Mercedes C 220d 4MATIC. Tu był jakiś facelifting?
Mercedes Klasy C przeszedł ostatnio facelifting. Tylko, żeby go zauważyć, trzeba postawić poprzednią wersję obok. Co się więc zmieniło?
Łatwo jest oceniać książkę po okładce. Wiele osób tak przecież robi. Oceniając w ten sposób facelifting Mercedesa Klasy C, moglibyśmy odnieść wrażenie, że nie zmieniło się kompletnie nic. To błąd. Zmiany są, ale tam, gdzie ich nie widać.
Jak mówi producent, aż 80% elektroniki jest kompletnie nowa. Aż 6500 komponentów zostało zastąpionych lub zmodyfikowanych. To gdzie te komponenty?

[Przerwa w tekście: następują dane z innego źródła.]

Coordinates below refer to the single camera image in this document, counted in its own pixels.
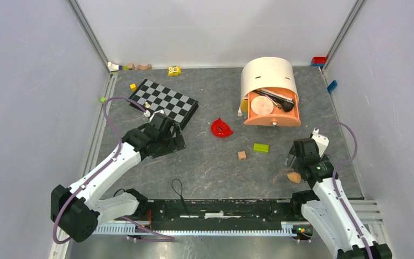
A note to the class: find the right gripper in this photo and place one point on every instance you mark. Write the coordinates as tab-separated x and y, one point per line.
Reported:
291	155

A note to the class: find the green lego brick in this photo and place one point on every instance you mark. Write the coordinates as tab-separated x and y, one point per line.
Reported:
261	148

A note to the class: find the yellow toy block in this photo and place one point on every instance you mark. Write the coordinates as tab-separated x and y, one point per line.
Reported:
173	71

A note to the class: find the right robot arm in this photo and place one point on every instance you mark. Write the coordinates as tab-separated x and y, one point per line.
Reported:
325	205

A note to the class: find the black white chessboard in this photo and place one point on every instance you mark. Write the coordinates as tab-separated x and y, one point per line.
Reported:
175	105

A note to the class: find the wooden arch block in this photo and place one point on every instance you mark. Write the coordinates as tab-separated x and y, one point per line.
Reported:
144	67

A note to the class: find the orange makeup sponge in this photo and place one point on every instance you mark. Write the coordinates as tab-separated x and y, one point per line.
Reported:
294	177

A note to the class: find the round pink powder compact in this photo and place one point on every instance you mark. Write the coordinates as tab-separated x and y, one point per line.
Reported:
261	106

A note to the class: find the black makeup brush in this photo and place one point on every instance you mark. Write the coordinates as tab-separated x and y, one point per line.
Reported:
287	106

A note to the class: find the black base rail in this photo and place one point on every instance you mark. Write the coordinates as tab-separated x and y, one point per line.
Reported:
218	214

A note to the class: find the white corner bracket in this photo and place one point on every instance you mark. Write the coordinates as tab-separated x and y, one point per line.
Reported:
113	67

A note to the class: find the small wooden cube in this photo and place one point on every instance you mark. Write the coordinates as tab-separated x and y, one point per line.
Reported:
242	155

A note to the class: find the round drawer organizer box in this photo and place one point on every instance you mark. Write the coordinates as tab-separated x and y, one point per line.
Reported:
275	74

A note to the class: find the red blue blocks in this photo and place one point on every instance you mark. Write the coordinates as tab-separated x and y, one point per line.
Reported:
318	61

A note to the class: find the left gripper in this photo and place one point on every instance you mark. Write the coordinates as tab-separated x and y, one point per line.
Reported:
175	143

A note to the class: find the blue block by wall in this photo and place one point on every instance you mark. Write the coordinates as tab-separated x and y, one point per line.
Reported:
332	86

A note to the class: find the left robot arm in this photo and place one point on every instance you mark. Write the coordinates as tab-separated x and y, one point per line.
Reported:
79	208

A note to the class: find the red plastic arch toy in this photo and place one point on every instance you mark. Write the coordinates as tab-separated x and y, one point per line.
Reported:
221	129

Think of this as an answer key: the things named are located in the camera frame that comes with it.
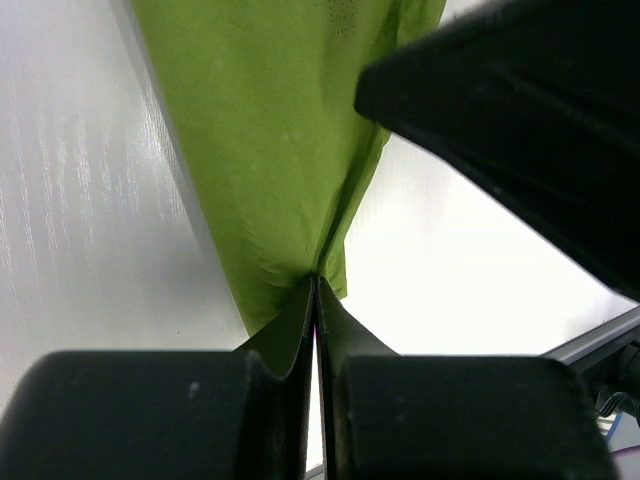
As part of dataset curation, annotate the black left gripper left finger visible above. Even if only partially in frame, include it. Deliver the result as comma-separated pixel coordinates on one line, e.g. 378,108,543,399
1,277,315,479

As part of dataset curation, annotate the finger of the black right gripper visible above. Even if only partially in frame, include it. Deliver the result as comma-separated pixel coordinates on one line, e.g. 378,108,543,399
354,1,639,299

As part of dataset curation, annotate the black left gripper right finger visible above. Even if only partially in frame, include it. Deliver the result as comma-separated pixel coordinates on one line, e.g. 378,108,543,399
315,279,618,479

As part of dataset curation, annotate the green paper napkin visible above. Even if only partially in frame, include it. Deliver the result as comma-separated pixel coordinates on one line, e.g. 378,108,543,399
130,0,449,376

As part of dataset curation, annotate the aluminium front rail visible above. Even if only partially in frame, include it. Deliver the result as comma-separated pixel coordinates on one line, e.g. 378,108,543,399
542,307,639,373

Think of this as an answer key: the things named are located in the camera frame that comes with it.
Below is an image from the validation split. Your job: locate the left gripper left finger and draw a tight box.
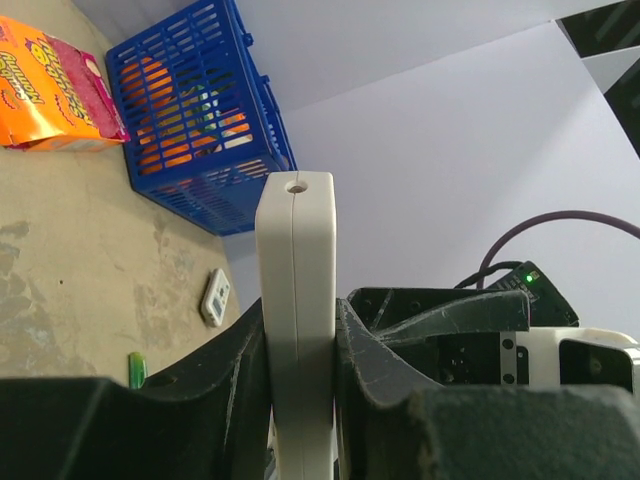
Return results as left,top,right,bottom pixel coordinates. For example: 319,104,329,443
1,304,271,479

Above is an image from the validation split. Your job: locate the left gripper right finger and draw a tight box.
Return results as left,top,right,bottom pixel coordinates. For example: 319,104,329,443
335,300,639,479

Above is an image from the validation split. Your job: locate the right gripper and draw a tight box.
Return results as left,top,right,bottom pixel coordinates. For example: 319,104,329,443
348,288,530,386

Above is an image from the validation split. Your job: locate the white long remote control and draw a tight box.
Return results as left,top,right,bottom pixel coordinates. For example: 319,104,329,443
255,171,337,479

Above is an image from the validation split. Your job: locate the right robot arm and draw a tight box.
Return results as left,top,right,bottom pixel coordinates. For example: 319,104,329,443
348,262,579,385

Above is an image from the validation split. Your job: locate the small white remote control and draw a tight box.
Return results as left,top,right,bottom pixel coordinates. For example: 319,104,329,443
200,268,231,328

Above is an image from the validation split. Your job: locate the green battery left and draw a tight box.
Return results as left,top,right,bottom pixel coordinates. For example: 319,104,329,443
128,352,147,390

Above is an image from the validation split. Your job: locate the blue plastic basket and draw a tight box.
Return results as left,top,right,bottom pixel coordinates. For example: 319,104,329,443
106,1,297,236

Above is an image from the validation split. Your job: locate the orange pink sponge box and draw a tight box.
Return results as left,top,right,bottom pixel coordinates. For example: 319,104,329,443
1,17,130,152

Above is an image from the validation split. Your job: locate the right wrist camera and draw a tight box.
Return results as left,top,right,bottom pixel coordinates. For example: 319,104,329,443
500,327,639,396

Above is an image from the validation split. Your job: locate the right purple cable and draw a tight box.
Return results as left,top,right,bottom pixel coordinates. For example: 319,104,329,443
480,209,640,290

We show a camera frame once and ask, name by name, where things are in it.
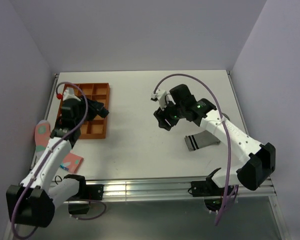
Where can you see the grey striped sock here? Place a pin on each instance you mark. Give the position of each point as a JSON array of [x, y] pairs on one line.
[[201, 140]]

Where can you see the dark blue patterned sock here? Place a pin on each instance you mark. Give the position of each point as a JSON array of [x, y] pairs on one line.
[[98, 109]]

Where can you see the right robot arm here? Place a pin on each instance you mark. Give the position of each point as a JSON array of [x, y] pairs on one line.
[[257, 160]]

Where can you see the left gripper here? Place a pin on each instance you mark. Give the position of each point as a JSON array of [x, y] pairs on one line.
[[82, 103]]

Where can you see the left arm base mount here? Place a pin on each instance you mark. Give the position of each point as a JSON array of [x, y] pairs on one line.
[[79, 206]]

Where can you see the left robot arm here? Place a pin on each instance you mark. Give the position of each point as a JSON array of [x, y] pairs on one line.
[[33, 202]]

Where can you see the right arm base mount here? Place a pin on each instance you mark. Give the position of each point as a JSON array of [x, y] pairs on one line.
[[207, 190]]

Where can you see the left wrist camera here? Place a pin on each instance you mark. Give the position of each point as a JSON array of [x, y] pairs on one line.
[[67, 94]]

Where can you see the aluminium frame rail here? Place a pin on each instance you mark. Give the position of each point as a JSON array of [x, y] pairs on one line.
[[145, 190]]

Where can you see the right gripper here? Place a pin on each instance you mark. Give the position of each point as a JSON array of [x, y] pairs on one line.
[[162, 115]]

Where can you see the orange compartment tray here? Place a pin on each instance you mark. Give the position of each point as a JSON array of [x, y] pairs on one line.
[[97, 128]]

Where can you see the pink green sock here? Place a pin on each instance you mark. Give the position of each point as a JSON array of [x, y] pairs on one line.
[[42, 134]]

Z zewnątrz – byle nie popsuć
Zmiany są tak subtelne, że trzeba spojrzeć na zdjęcia sprzed liftingu, by stwierdzić, że zmieniło się cokolwiek. To nowe reflektory i delikatnie przeprojektowany przedni zderzak. Tylny zderzak ma też nieco inny kształt w dolnej części, zarówno w sedanie, jak i w kombi.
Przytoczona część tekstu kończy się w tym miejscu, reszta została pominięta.